Let's all move past just making it look nice.
Why should companies, big or small, put time and money into design? It’s a question we get asked a lot, especially when we are working with startups or small businesses. When you have a small budget and a small team, it’s crucial that you spend your resources wisely. So, what is the value of design and design thinking? Let’s get into it a little.
"What business needs now is design. What design needs now is making it about business." - Beth Comstock
In 2013 the Design Management Institute and Motiv Strategies joined forces to quantify the value of design. The partnership resulted in a strong case for design, as well as a pretty handy investment tool, the DMI Design Value Index. Here’s the abridged version of what it is.
The DMI Value Index identifies and tracks companies within the S&P 500 that placed a high value on design and design thinking. These companies invested in design hired design thinkers and view design as a way to solve problems. They would then track these companies against all the rest the S&P 500. So, how did the “designers” do? The companies that have been identified by the Design Value Index have outperformed the S&P 500 by over 200% each year. In 2016 the index outperformed the rest by 211%. That’s pretty impressive.
Design shouldn’t be given all the credit in this one but it sure is hard to say it doesn’t play a big part in elevating your company from good to great. So what about design makes a company more profitable to its’ shareholders?

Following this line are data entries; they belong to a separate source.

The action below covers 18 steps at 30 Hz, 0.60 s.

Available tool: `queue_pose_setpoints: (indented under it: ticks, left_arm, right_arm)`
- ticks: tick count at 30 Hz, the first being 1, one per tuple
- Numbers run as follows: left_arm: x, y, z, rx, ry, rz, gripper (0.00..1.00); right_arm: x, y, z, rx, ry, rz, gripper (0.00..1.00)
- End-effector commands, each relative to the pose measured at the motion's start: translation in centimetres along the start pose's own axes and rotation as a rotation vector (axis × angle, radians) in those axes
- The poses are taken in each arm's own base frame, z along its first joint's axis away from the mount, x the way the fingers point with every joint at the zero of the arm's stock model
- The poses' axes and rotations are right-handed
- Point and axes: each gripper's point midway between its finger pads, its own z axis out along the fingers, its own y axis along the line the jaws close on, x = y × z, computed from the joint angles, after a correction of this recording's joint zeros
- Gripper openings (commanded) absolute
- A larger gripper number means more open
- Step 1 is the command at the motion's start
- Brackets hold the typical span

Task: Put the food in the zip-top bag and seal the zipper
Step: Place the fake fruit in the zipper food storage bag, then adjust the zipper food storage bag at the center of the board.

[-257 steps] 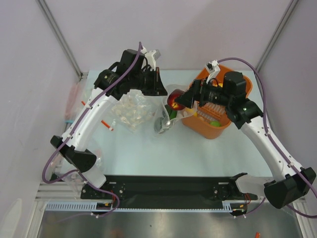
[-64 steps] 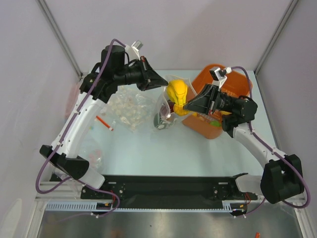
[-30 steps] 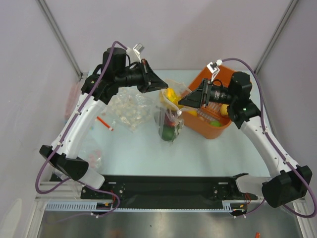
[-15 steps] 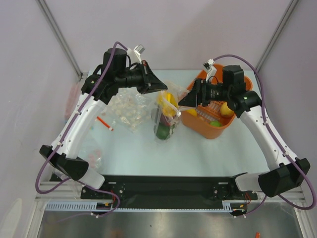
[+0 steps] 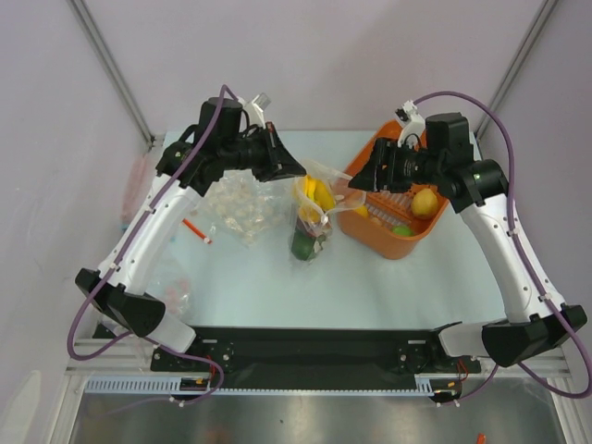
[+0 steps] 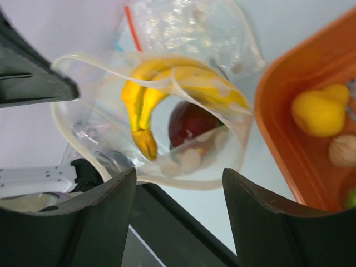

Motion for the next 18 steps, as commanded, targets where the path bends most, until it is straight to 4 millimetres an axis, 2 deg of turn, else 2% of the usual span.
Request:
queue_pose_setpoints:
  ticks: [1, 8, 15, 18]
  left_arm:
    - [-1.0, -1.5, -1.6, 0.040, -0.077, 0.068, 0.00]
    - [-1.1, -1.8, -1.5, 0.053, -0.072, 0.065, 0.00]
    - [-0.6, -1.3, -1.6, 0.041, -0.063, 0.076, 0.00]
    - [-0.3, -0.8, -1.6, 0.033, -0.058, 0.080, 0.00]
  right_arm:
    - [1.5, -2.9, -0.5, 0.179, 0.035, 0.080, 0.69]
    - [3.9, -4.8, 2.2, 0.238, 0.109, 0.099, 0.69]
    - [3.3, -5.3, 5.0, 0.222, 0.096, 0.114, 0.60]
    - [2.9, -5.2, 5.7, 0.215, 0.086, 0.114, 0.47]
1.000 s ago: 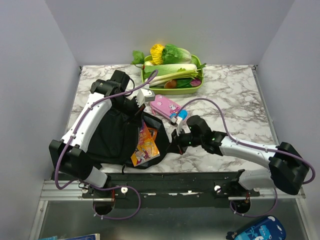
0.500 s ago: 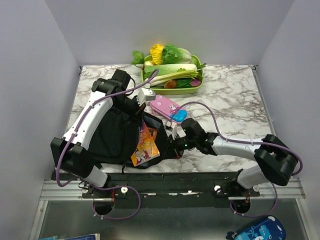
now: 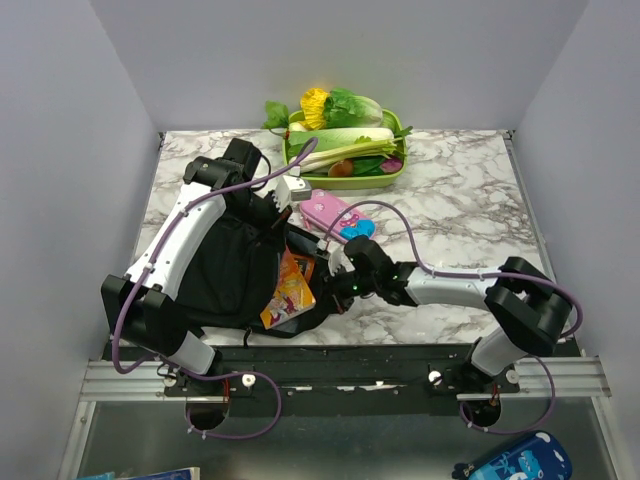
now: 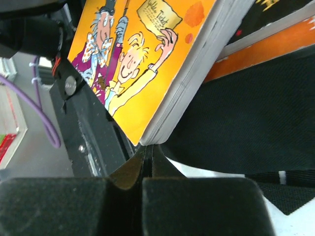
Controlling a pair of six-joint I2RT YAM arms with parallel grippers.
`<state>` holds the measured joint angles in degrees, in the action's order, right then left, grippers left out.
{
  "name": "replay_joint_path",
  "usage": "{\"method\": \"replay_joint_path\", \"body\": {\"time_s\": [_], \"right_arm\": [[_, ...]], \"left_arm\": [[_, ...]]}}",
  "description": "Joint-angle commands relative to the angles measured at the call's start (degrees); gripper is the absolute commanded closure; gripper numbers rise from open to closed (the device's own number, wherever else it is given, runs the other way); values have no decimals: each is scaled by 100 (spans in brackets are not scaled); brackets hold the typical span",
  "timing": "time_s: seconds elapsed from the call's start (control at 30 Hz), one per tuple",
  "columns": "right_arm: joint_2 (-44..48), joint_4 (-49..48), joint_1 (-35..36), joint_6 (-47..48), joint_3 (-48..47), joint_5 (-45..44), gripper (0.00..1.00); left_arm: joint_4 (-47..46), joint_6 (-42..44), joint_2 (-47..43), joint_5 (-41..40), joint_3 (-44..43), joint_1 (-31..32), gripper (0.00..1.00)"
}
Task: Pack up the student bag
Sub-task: Adjust the book in the student bag.
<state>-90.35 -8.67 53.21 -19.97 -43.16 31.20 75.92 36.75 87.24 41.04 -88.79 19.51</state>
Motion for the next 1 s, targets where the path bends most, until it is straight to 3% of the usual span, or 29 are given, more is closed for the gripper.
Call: {"method": "replay_joint_path", "body": {"time_s": [0.0, 0.17, 0.4, 0.67, 0.83, 0.97], "right_arm": [[52, -486, 58, -252, -106, -1000, 99], [-167, -671, -21, -359, -421, -1484, 99], [-667, -435, -556, -324, -1203, -1643, 99], [-1284, -144, -663, 10, -2083, -1539, 99], [-661, -294, -663, -60, -1293, -1556, 99], [156, -373, -654, -86, -493, -1556, 94]], "left_arm": [[-121, 16, -260, 344, -50, 18, 100], [-60, 25, -287, 326, -41, 18, 100], [124, 148, -296, 326, 38, 18, 100], [283, 297, -155, 370, 37, 18, 100], [239, 271, -172, 361, 29, 18, 100], [169, 227, -172, 335, 38, 9, 100]]}}
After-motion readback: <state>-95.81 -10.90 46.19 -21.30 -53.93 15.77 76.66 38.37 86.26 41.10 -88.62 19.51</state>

Design is a method to solve real business problems. For design to be successful, designers need to put themselves in the shoes of the end user, in the real world. Design fails if it does not take the end user into account, so do businesses. Businesses who fail to value their core consumers may be able to stay afloat but they certainly won’t see their full potential.
From where we sit, companies that embrace design understand their customers better than those that don’t. As a result, they grow faster and with higher margins and recover faster during economic downturns. So now when you’re asked, what’s the value of design? You can hopefully say a little more than “to make it look nice.”